Her voice sounded harsh but far away, as though they were both underwater. Finlay felt a grin lugging at the corners of his mouth, but controlled himself. He didn’t think Evangeline was in the mood to see the funny side.

“Where did the grenade come from?” he said, finally.

“Daddy always made sure that the female members of the Family went around fully armed, after the Iron Bitch took my cousin to be a maid. I thought a gun was a bit obvious, and too easily guarded against, so I decided on a grenade. Not terribly subtle, but I suppose it shows I am my father’s daughter, after all.”

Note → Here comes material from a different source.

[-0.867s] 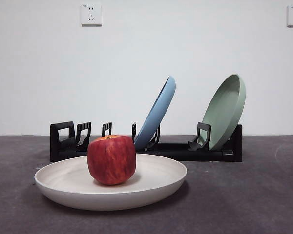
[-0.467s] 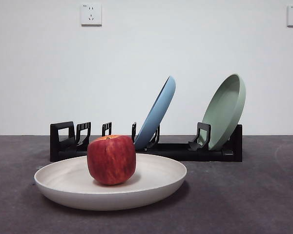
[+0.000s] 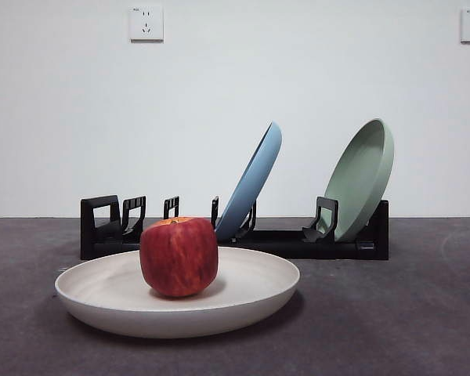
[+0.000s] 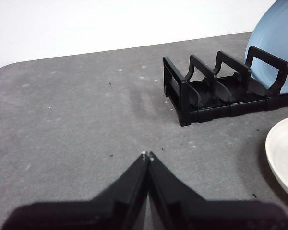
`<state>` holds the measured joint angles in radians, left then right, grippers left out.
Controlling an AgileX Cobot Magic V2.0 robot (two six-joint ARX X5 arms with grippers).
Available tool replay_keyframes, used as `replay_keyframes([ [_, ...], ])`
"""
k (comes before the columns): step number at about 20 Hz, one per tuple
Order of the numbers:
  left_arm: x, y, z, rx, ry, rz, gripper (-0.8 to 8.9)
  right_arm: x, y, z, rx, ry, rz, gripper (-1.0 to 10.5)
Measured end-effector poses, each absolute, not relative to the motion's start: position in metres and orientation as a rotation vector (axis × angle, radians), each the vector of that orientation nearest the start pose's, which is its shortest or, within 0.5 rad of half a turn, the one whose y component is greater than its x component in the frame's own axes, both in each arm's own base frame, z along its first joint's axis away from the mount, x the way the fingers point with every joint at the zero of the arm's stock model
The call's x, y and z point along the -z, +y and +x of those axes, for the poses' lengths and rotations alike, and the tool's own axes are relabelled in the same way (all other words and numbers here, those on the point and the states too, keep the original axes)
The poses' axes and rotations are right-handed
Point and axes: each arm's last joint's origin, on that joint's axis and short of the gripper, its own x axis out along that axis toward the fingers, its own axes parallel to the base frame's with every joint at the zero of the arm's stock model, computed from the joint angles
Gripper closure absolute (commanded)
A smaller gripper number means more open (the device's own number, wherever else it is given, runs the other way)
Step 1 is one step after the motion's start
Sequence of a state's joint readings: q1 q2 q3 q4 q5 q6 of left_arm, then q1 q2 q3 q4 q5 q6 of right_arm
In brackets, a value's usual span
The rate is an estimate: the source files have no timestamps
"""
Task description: Take the yellow plate from the plate rack,put the plate on the table,take the apple from the table,put the apple in the plate
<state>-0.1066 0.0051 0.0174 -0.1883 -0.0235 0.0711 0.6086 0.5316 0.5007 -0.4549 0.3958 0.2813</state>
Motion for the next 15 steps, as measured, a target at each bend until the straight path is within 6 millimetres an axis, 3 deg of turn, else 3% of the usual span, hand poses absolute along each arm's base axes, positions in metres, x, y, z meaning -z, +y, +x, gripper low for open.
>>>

Finlay decided he wasn’t going to pursue that point any further just at the moment, and moved among the slowly rousing espers, checking they were all right. They’d all been blown off their feet by the blast, but no one was actually dead. Several had nosebleeds or headaches, and they’d all been cut or pierced here and there by ricocheting shrapnel, but they were taking it well. Finlay took a deep breath and moved slowly down the corridor to get a better look at what was left of the battle espers. He stopped quite a ways short rather than step in the blood and gore. A few of the mangled bodies were recognizable. Most weren’t. He heard footsteps behind him and looked back, expecting Evangeline, but it was Stevie Two. He recognized the different colored ribbons in her hair. She looked at the carnage unflinchingly.

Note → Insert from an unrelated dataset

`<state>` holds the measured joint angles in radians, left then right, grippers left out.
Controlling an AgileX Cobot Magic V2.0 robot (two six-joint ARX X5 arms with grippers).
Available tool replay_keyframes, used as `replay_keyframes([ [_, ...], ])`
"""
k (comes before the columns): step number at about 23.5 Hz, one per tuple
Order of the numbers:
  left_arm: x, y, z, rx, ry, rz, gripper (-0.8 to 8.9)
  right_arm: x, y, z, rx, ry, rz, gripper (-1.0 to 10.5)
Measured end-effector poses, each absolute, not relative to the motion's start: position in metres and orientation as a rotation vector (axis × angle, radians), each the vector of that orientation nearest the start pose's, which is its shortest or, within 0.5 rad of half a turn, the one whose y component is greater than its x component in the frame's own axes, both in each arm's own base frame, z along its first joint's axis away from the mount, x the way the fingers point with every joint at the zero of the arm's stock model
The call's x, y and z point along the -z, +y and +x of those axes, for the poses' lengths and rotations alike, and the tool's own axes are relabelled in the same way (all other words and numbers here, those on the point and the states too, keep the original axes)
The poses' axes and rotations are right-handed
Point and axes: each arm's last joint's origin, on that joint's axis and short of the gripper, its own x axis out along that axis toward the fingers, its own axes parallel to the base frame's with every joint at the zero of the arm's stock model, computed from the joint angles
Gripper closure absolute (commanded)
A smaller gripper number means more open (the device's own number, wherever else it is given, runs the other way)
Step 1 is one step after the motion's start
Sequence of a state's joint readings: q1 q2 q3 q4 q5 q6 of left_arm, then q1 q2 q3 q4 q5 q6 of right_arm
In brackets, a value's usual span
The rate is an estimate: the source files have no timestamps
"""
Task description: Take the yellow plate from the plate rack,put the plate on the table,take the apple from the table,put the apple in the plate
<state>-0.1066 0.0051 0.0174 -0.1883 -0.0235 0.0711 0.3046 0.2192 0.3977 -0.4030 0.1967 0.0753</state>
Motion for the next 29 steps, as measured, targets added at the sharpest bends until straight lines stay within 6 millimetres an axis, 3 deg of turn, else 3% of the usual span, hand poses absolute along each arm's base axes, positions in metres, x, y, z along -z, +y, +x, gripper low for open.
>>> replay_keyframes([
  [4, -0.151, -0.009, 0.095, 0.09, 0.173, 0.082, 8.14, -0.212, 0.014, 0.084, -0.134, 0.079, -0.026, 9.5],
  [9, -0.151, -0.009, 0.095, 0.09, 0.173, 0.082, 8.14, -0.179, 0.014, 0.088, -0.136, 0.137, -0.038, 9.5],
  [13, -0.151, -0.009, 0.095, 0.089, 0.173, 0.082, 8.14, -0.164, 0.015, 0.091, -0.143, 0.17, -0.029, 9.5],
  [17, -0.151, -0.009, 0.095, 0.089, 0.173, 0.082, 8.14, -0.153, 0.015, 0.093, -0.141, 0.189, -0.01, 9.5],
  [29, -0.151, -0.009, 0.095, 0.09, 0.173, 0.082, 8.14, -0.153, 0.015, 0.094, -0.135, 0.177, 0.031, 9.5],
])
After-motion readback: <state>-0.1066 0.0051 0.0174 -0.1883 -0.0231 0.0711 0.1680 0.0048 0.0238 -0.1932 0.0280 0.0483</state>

“There, but for the grace of God, go I. My sisters and I were created specifically to be the new generation of battle espers. We got away, but we had to leave a lot of friends behind. I wonder, if I looked hard enough through this mess, would I find familiar faces?”

“Best not to look,” said Finlay. “Best not to know.”

She nodded, turned away and walked back to her sisters. Finlay followed her back and rejoined Pindar and Evangeline.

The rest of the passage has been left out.